> **REQUIRED WORK**:
Lines, not repeats, are what count: give the number of lines below that hold "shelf", and nothing more.
((
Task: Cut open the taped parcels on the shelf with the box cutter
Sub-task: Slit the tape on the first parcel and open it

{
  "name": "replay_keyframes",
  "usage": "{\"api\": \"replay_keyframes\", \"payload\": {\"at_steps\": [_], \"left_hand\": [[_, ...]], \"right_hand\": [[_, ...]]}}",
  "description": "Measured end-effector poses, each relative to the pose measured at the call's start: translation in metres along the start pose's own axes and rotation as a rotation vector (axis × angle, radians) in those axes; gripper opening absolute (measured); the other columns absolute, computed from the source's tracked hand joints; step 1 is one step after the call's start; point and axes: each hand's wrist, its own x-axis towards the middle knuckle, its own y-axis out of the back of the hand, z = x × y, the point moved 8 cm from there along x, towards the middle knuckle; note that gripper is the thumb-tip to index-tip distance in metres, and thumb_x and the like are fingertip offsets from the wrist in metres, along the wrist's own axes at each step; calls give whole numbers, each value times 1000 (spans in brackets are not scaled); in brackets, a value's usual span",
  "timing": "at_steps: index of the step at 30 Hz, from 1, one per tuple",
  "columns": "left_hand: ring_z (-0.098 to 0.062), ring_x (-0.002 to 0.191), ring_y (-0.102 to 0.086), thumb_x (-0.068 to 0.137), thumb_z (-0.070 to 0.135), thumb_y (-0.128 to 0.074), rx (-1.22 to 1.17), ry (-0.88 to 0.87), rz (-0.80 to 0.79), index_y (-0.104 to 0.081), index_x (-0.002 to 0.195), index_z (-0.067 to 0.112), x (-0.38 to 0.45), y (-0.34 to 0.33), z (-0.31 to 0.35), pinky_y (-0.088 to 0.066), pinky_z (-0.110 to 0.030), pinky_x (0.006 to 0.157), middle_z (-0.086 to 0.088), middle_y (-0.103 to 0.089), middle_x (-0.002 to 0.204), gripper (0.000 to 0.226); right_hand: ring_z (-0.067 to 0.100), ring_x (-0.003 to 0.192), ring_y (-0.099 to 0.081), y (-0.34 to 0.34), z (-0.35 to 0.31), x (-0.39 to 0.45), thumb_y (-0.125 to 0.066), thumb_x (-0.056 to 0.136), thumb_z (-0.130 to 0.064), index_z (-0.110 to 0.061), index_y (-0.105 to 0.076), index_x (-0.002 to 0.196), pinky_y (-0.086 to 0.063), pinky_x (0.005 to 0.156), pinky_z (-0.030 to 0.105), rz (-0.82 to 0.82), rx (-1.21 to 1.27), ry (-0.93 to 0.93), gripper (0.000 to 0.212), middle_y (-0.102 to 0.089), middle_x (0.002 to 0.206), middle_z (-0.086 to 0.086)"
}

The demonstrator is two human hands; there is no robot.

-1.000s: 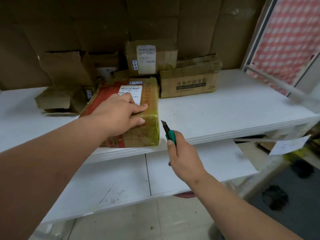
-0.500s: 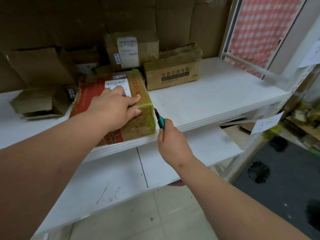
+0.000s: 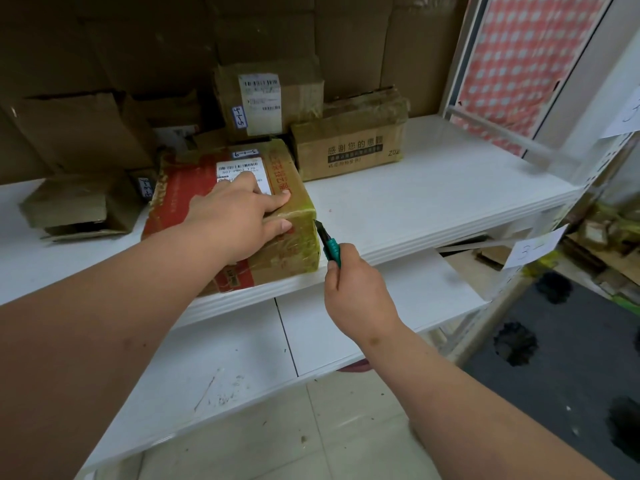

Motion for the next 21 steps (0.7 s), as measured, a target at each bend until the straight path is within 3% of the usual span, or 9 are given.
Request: {"api": "replay_keyframes", "payload": {"at_steps": [10, 16, 21], "left_hand": [[-22, 117, -39, 89, 71, -37, -6, 3, 4, -30, 142, 57, 0, -1, -1, -39, -40, 78, 6, -38, 117, 56], [-23, 120, -40, 89, 72, -36, 5, 2, -20, -30, 142, 58, 2, -2, 0, -43, -45, 86, 5, -38, 120, 56], [-22, 117, -40, 89, 71, -36, -3, 1, -5, -30, 142, 58, 0, -2, 3, -41, -43, 83, 6, -38, 116, 54]], "right_hand": [[14, 61, -46, -11, 1, 1, -36, 101, -22, -22, -34, 96, -28, 49, 33, -14, 9, -80, 6, -45, 72, -9], [20, 63, -45, -9, 0, 8, -36, 101, -22, -18, -33, 93, -32, 57, 35, -58, -27, -114, 9, -44, 71, -4], [20, 61, -44, -9, 7, 10, -38, 99, -20, -18, -32, 94, -26, 49, 34, -72, -109, -128, 8, -41, 69, -6]]}}
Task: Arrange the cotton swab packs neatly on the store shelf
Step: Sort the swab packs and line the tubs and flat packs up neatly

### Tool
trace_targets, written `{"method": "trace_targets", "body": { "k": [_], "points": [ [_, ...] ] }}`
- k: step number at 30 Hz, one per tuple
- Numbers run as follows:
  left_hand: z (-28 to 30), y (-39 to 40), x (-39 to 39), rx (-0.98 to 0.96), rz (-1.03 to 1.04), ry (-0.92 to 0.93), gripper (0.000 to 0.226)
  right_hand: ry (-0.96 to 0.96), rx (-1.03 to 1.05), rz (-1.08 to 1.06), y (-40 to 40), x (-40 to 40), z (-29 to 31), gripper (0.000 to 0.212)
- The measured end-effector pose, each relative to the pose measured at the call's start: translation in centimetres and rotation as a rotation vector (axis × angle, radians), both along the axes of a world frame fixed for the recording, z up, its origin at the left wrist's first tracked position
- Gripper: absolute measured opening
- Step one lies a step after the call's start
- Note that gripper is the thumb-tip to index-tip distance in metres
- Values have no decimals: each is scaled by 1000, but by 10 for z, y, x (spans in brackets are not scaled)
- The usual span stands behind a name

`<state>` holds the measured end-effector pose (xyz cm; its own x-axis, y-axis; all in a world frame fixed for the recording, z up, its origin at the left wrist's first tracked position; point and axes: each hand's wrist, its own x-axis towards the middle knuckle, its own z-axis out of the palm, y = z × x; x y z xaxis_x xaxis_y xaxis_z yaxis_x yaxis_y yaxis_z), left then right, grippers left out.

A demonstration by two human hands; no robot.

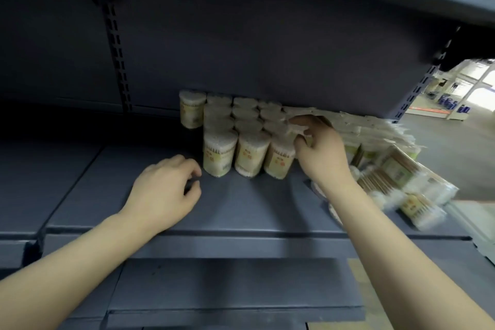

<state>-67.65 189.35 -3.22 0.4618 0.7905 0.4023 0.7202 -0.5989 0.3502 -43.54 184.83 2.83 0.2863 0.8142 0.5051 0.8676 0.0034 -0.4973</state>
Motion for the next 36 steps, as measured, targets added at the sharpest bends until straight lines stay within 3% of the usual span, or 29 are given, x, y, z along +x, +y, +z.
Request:
{"method": "trace_targets", "body": {
  "k": [12,22,29,36],
  "points": [
    [0,-53,77,-62,-137,-28,20,-67,-292,-255,-81,78,-28,34],
    [6,-70,111,-118,-198,99,22,22,-399,-195,-114,84,-30,53],
    [9,-76,110,-145,-173,107,22,37,-440,-183,-118,87,-29,47],
    [8,-80,99,-152,-144,98,22,157,-370,-113,-117,83,-23,24]
  ]
}}
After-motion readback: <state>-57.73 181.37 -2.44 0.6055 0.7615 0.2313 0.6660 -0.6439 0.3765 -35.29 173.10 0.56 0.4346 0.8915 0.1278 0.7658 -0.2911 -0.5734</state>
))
> **ANSWER SECTION**:
2